La persistencia de incendios en el Centro Histórico no se debe exclusivamente a condiciones materiales, sino también a la ausencia de un programa sistemático para evaluar la vulnerabilidad de los inmuebles y gestionar los riesgos. Actualmente, no existe un inventario público actualizado que detalle el estado estructural de los edificios ni un mapa de riesgos que permita priorizar acciones en mesones, mercados y zonas con alta carga combustible y dificultades de acceso para los cuerpos de emergencia.

Para romper este ciclo de vulnerabilidad, es fundamental que las autoridades adopten medidas concretas de transparencia y prevención. En primer lugar, debe implementarse la publicación obligatoria de informes periciales completos que incluyan el análisis detallado del origen y causa de cada incendio, pruebas metalúrgicas de los cableados, análisis de gas y testimonios procesados con metodologías forenses estandarizadas. Estos informes deberían estar disponibles para expertos independientes, garantizando así la supervisión y control ciudadano.

En segundo lugar, se recomienda la creación de una comisión técnica permanente integrada por representantes del Cuerpo de Bomberos, Protección Civil, Ministerio de Cultura, Alcaldía de San Salvador y el ámbito académico, con la participación de observadores de la sociedad civil. Esta comisión tendría la responsabilidad de publicar anualmente un informe sobre el riesgo patrimonial de la zona y realizar auditorías externas para verificar el cumplimiento de la Ley de Patrimonio Cultural y las normas de seguridad contra incendios en áreas declaradas como bienes culturales.

Preservación cultural y seguridad: objetivos complementarios

El Centro Histórico de San Salvador no representa únicamente un conjunto de construcciones antiguas, sino que es un ecosistema donde convergen la memoria arquitectónica, la economía popular y la vida cotidiana de cientos de familias. La recurrencia de incendios evidencia que la preservación del patrimonio cultural y la seguridad frente a riesgos no son objetivos excluyentes, sino que deben abordarse de manera integrada y complementaria.

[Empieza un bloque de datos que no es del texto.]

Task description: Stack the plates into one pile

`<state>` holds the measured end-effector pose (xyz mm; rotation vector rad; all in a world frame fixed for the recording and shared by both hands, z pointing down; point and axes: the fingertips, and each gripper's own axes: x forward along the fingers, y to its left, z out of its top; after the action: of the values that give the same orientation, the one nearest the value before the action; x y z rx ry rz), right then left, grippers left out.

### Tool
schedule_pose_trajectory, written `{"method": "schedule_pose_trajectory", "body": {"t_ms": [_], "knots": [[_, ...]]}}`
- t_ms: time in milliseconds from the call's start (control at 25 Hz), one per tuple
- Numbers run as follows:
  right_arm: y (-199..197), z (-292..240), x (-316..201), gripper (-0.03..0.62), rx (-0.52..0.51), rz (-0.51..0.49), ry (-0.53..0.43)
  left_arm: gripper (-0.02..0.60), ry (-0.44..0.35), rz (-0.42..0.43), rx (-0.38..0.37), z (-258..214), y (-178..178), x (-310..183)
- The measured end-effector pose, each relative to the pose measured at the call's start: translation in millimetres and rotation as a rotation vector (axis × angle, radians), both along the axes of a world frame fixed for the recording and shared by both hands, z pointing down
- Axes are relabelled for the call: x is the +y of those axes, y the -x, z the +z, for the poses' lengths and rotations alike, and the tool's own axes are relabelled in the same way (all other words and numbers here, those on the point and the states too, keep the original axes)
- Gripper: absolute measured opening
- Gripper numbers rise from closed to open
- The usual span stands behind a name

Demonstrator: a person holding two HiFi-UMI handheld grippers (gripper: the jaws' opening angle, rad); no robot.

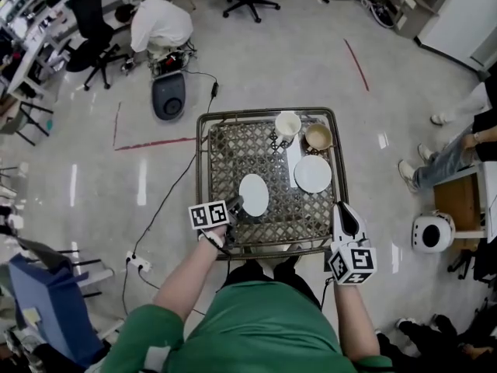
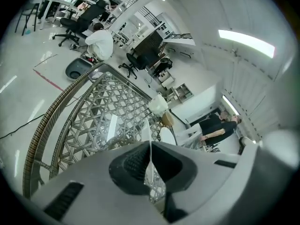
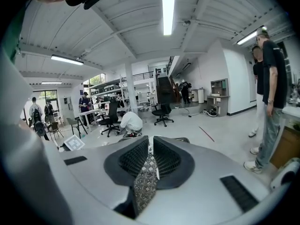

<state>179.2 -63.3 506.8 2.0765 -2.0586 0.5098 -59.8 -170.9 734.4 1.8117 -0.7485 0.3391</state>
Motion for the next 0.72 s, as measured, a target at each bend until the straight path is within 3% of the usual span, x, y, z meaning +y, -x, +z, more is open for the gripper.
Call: {"method": "schedule_pose_trajectory", "body": {"t_ms": [320, 720], "knots": [[-15.5, -4.1, 1.8, 0.051, -0.022, -0.012, -0.011, 0.031, -0.043, -0.057, 0.06, -30.5, -9.7, 2.6], [-68.9, -4.7, 20.4, 0.048, -0.037, 0.033, -0.014, 0.031, -0.067, -0.013, 0.112, -52.5, -79.9, 1.0]]}}
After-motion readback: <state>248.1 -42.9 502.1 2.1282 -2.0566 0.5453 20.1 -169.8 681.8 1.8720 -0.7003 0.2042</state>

La implementación rigurosa de medidas de transparencia, prevención y mantenimiento no erradicará completamente la amenaza del fuego, pero sí reducirá de manera significativa tanto la probabilidad de ocurrencia como las consecuencias de estos siniestros. Esta acción representa una deuda técnica y ética con las generaciones presentes y futuras que habitan y heredarán este valioso patrimonio.

En conclusión, el Centro Histórico de San Salvador demanda una atención prioritaria que combine la conservación cultural con políticas efectivas de gestión del riesgo, garantizando así un desarrollo urbano seguro y sostenible para la ciudad y su población.